Le feu couve depuis plusieurs semaines. M. Blanc a élaboré avant l'été un projet de loi qui prévoit la création d'une société du Grand Paris, chargée spécifiquement de la construction d'un métro circulaire en double boucle autour de la capitale d'ici 2035. Dans son esprit, cette nouvelle entité publique devait être pilotée par l'Etat en excluant a priori la région.
Le patron PS de la région, qui se voyait ainsi dépossédé de son rôle de maître d'ouvrage des projets de transport depuis la décentralisation opérée par la droite en 2004 a immédiatement dégainé contre un projet "inacceptable". A droite aussi, Valérie Pécresse, candidate UMP à la présidence de la région a plaidé auprès de M. Blanc pour qu'un "équilibre entre responsabilité de l'Etat et rôle des collectivités locales" soit trouvé. De peur "de se retrouver, si elle est élue, à la tête d'une région privée de pouvoir et obligée de dépendre d'un Etat impécunieux", décrypte un député UMP francilien. Le texte initial de M. Blanc prévoyait que la Société du Grand Paris pourrait préempter les terrains et exproprier si besoin les habitants autour de la quarantaine de gares prévues. Les plus-values foncières tirées de la revente des terrains devant être une manne, dans l'esprit de M. Blanc, pour financer les stations du métro.

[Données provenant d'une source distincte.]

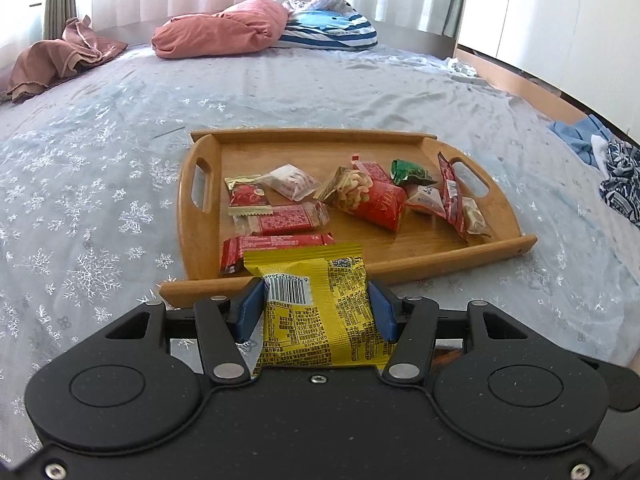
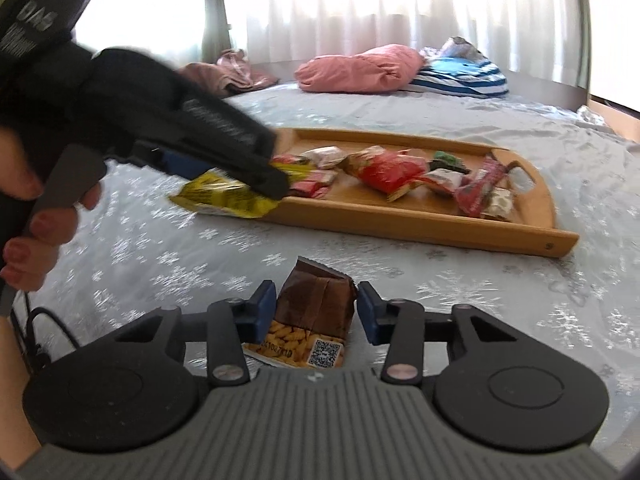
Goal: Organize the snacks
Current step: 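Grasp the brown almond packet with the right tool while the left tool holds the yellow bag, then carry the yellow chip bag and almond packet over the wooden tray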
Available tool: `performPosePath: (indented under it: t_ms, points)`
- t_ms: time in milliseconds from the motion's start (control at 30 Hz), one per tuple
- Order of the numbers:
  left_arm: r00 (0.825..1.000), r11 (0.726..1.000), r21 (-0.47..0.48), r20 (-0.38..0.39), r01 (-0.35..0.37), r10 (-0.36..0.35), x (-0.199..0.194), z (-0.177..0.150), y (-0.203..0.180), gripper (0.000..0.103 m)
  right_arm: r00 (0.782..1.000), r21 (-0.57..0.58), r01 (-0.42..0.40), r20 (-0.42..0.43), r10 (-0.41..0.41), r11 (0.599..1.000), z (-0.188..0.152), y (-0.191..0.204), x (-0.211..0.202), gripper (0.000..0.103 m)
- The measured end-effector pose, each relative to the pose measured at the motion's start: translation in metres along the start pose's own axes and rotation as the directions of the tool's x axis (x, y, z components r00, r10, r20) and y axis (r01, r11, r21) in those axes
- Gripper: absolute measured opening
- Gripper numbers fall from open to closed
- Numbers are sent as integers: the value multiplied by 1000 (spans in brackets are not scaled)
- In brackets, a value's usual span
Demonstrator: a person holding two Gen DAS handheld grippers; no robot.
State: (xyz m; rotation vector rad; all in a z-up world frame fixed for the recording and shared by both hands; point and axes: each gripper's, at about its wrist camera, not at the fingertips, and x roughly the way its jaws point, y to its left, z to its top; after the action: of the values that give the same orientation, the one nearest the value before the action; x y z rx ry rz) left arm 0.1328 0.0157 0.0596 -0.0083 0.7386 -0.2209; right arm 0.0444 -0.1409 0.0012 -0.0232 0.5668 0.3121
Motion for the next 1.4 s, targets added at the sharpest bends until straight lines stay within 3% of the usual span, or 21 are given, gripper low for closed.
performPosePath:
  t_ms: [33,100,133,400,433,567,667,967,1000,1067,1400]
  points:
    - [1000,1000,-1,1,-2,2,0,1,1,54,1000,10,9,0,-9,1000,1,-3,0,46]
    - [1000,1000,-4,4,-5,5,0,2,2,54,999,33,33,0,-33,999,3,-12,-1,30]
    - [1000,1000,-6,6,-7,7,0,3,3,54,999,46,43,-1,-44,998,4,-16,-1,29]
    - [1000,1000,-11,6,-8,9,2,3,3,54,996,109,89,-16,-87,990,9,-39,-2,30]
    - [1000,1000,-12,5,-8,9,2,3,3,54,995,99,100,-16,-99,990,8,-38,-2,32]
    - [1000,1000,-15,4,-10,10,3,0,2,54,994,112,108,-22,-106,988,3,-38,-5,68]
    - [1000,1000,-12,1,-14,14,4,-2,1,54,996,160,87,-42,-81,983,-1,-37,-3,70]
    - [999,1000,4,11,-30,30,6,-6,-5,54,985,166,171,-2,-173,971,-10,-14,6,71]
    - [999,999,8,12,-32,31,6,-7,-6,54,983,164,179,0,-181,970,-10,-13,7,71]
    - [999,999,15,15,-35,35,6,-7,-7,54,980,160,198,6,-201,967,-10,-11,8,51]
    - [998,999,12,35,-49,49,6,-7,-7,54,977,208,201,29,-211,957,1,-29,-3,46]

A droite et à gauche les protestations ont fusé contre cette "pulsion jacobine", selon un élu PS, cette "expropriation démocratique des maires", selon Jean Marie Le Guen, adjoint (PS) de M. Delanoë. Avec ce texte, "l'Etat fait tout et ce sont les franciliens et les collectivités locales qui payent. Jamais personne n'a osé cela. D'ailleurs cela ne marchera pas", s'est insurgé le maire de Paris Bertrand Delanoë. "Beaucoup d'élus sont inquiets. Il ne faudrait pas procéder de manière trop technocratique", s'alarmait, vendredi dernier, Jean-Pierre Chosteck, maire (UMP) de Châtillon (Hauts-de-Seine), premier vice-président de l'Association des maires de France.
Pour M. Fillon, "l'adhésion" des élus au projet est la seule chance de pouvoir le mettre en oeuvre. Les réunions interministérielles à Matignon ont donc donné lieu à plusieurs récritures et accru les tensions avec M. Blanc, souvent critiqué "pour son goût du travail solitaire" par les élus, en mal de concertation.
Dans le texte transmis au Conseil d'Etat, il est proposé des "contrats d'aménagement territoriaux" entre les maires et la Société du Grand Paris et non plus une préemption automatique par l'Etat. La Région et les départements sont associés à la structure de gouvernance de la société du Grand Paris dans laquelle l'Etat reste majoritaire. Cette orientation a été notamment inspirée par Gilles Carrez qui insiste sur la nécessité d'un "accord explicite entre la Région et l'Etat".